PROBLEM >> Search the entries below for "Where can you". Give that line and all the lines after it again, exactly, through the last, without pictures.
━━ DATA RECORDS
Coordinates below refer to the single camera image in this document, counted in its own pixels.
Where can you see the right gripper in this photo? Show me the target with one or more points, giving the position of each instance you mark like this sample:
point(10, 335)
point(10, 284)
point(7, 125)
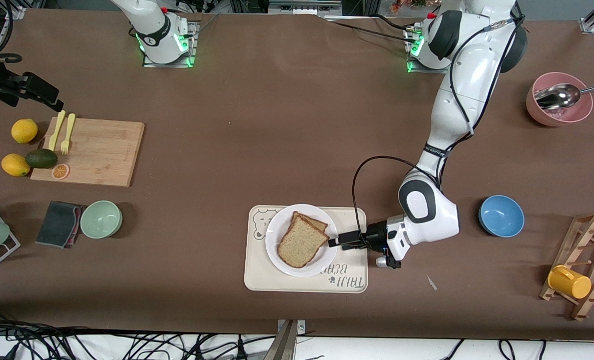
━━━━
ANSWER SPACE >>
Where can you see the right gripper in this photo? Show me the target with one or more points, giving the position of each instance you mark like this sample:
point(10, 335)
point(10, 284)
point(7, 125)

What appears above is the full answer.